## WORK TO COMPLETE:
Without any omission, reproduce the records that follow.

## DATASET:
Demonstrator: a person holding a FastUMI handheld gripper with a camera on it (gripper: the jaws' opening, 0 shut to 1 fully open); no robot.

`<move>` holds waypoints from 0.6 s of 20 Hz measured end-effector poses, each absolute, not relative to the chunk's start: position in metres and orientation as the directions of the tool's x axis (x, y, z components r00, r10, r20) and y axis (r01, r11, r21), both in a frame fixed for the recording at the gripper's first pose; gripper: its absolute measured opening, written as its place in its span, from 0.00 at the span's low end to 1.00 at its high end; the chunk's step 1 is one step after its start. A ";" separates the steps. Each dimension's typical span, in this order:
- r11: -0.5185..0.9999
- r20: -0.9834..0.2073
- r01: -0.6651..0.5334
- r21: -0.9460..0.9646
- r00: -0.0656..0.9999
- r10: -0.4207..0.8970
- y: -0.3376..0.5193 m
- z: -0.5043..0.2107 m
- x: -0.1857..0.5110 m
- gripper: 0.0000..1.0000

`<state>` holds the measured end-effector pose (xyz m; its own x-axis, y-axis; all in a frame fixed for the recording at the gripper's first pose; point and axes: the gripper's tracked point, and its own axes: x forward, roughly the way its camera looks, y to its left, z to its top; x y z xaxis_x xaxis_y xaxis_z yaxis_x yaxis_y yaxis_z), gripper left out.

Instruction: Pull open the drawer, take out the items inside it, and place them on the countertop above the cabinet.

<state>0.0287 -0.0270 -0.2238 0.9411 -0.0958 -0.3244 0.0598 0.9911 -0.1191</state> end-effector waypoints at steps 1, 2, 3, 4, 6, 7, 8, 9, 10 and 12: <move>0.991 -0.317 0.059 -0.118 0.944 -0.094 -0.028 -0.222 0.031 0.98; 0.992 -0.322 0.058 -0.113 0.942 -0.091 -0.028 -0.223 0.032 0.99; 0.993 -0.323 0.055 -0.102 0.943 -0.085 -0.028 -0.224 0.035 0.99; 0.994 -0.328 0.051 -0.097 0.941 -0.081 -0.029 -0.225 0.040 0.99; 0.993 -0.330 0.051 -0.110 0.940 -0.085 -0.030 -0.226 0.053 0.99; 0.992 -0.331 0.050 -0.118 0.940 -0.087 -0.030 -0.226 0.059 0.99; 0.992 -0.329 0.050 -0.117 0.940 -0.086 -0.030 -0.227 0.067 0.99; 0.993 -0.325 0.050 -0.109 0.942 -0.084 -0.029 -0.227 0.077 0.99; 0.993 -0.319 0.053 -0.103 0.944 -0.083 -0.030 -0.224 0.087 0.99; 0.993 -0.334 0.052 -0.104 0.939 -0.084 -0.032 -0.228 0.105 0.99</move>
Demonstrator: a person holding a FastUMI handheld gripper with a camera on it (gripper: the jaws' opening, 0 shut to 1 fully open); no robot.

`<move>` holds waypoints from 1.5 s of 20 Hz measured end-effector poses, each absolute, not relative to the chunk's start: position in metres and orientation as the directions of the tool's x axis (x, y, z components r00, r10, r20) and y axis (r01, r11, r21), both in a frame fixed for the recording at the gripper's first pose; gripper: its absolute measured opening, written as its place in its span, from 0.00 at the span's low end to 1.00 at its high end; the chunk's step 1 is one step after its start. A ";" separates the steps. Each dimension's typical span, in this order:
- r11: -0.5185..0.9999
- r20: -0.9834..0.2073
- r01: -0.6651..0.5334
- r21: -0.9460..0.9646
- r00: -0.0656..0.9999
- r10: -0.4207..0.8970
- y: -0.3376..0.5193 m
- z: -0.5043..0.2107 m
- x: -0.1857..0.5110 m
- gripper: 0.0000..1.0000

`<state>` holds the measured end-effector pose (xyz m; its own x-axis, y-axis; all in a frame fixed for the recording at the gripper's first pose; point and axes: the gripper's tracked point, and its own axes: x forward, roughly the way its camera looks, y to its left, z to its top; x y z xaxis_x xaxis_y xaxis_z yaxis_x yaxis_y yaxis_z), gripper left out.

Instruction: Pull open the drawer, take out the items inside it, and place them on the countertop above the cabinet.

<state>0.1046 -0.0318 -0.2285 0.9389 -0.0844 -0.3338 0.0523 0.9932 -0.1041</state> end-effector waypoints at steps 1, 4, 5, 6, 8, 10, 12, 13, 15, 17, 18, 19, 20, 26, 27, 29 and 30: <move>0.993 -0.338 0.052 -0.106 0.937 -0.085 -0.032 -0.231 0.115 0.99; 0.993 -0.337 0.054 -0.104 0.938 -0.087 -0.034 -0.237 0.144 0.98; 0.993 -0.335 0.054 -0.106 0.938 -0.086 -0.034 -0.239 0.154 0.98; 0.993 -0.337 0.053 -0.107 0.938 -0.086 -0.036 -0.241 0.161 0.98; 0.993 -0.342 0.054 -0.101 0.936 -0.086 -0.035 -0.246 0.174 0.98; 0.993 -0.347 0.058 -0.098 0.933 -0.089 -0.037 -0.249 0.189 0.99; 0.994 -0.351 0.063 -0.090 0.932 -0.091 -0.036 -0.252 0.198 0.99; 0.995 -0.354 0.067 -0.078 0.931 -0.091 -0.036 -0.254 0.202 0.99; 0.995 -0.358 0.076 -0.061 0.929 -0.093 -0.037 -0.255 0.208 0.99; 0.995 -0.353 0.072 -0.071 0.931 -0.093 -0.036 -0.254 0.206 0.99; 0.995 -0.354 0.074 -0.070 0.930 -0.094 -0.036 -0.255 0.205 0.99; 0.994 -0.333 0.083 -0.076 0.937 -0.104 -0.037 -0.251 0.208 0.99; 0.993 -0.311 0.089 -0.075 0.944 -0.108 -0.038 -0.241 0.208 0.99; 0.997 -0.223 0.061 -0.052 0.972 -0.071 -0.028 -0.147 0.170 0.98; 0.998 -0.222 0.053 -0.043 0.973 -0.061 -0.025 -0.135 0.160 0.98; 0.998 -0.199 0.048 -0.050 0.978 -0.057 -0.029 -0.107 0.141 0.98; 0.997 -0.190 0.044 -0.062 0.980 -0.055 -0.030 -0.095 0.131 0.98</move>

## RESULT:
Demonstrator: a person holding a FastUMI handheld gripper with a camera on it (gripper: the jaws' opening, 0 shut to 1 fully open); no robot.

`<move>` holds waypoints from 0.6 s of 20 Hz measured end-effector poses, each absolute, not relative to the chunk's start: position in metres and orientation as the directions of the tool's x axis (x, y, z components r00, r10, r20) and y axis (r01, r11, r21), both in a frame fixed for the recording at the gripper's first pose; gripper: its absolute measured opening, written as its place in its span, from 0.00 at the span's low end to 1.00 at its high end; the chunk's step 1 is one step after its start. A ";" separates the steps. Each dimension's typical span, in this order:
- r11: -0.5185..0.9999
- r20: -0.9834..0.2073
- r01: -0.6651..0.5334
- r21: -0.9460..0.9646
- r00: -0.0656..0.9999
- r10: -0.4207..0.8970
- y: -0.3376..0.5193 m
- z: -0.5043..0.2107 m
- x: -0.1857..0.5110 m
- gripper: 0.0000..1.0000

`<state>` holds the measured end-effector pose (xyz m; its own x-axis, y-axis; all in a frame fixed for the recording at the gripper's first pose; point and axes: the gripper's tracked point, and its own axes: x forward, roughly the way its camera looks, y to its left, z to its top; x y z xaxis_x xaxis_y xaxis_z yaxis_x yaxis_y yaxis_z), gripper left out.

Instruction: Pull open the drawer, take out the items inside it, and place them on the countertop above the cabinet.

<state>0.0287 -0.0270 -0.2238 0.9411 -0.0958 -0.3244 0.0598 0.9911 -0.1191</state> end-effector waypoints at steps 1, 2, 3, 4, 6, 7, 8, 9, 10 and 12: <move>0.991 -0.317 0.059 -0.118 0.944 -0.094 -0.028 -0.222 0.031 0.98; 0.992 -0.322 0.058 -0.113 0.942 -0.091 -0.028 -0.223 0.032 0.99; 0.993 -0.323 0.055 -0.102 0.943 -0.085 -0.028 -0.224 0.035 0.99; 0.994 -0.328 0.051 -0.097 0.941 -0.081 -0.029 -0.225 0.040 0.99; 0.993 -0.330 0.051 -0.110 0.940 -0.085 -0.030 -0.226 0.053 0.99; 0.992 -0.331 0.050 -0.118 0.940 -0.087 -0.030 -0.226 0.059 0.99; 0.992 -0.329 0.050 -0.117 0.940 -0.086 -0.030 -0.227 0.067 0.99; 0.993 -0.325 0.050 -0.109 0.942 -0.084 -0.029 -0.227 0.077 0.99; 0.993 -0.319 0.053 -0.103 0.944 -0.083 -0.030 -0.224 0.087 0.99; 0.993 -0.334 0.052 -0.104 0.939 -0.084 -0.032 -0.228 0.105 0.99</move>
Demonstrator: a person holding a FastUMI handheld gripper with a camera on it (gripper: the jaws' opening, 0 shut to 1 fully open); no robot.

`<move>` holds waypoints from 1.5 s of 20 Hz measured end-effector poses, each absolute, not relative to the chunk's start: position in metres and orientation as the directions of the tool's x axis (x, y, z components r00, r10, r20) and y axis (r01, r11, r21), both in a frame fixed for the recording at the gripper's first pose; gripper: its absolute measured opening, written as its place in its span, from 0.00 at the span's low end to 1.00 at its high end; the chunk's step 1 is one step after its start. A ";" separates the steps. Each dimension's typical span, in this order:
- r11: -0.5185..0.9999
- r20: -0.9834..0.2073
- r01: -0.6651..0.5334
- r21: -0.9460..0.9646
- r00: -0.0656..0.9999
- r10: -0.4207..0.8970
- y: -0.3376..0.5193 m
- z: -0.5043..0.2107 m
- x: -0.1857..0.5110 m
- gripper: 0.0000..1.0000

`<state>` holds the measured end-effector pose (xyz m; its own x-axis, y-axis; all in a frame fixed for the recording at the gripper's first pose; point and axes: the gripper's tracked point, and its own axes: x forward, roughly the way its camera looks, y to its left, z to its top; x y z xaxis_x xaxis_y xaxis_z yaxis_x yaxis_y yaxis_z), gripper left out.

Instruction: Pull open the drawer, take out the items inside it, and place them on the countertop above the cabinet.

<state>0.1046 -0.0318 -0.2285 0.9389 -0.0844 -0.3338 0.0523 0.9932 -0.1041</state> end-effector waypoints at steps 1, 4, 5, 6, 8, 10, 12, 13, 15, 17, 18, 19, 20, 26, 27, 29 and 30: <move>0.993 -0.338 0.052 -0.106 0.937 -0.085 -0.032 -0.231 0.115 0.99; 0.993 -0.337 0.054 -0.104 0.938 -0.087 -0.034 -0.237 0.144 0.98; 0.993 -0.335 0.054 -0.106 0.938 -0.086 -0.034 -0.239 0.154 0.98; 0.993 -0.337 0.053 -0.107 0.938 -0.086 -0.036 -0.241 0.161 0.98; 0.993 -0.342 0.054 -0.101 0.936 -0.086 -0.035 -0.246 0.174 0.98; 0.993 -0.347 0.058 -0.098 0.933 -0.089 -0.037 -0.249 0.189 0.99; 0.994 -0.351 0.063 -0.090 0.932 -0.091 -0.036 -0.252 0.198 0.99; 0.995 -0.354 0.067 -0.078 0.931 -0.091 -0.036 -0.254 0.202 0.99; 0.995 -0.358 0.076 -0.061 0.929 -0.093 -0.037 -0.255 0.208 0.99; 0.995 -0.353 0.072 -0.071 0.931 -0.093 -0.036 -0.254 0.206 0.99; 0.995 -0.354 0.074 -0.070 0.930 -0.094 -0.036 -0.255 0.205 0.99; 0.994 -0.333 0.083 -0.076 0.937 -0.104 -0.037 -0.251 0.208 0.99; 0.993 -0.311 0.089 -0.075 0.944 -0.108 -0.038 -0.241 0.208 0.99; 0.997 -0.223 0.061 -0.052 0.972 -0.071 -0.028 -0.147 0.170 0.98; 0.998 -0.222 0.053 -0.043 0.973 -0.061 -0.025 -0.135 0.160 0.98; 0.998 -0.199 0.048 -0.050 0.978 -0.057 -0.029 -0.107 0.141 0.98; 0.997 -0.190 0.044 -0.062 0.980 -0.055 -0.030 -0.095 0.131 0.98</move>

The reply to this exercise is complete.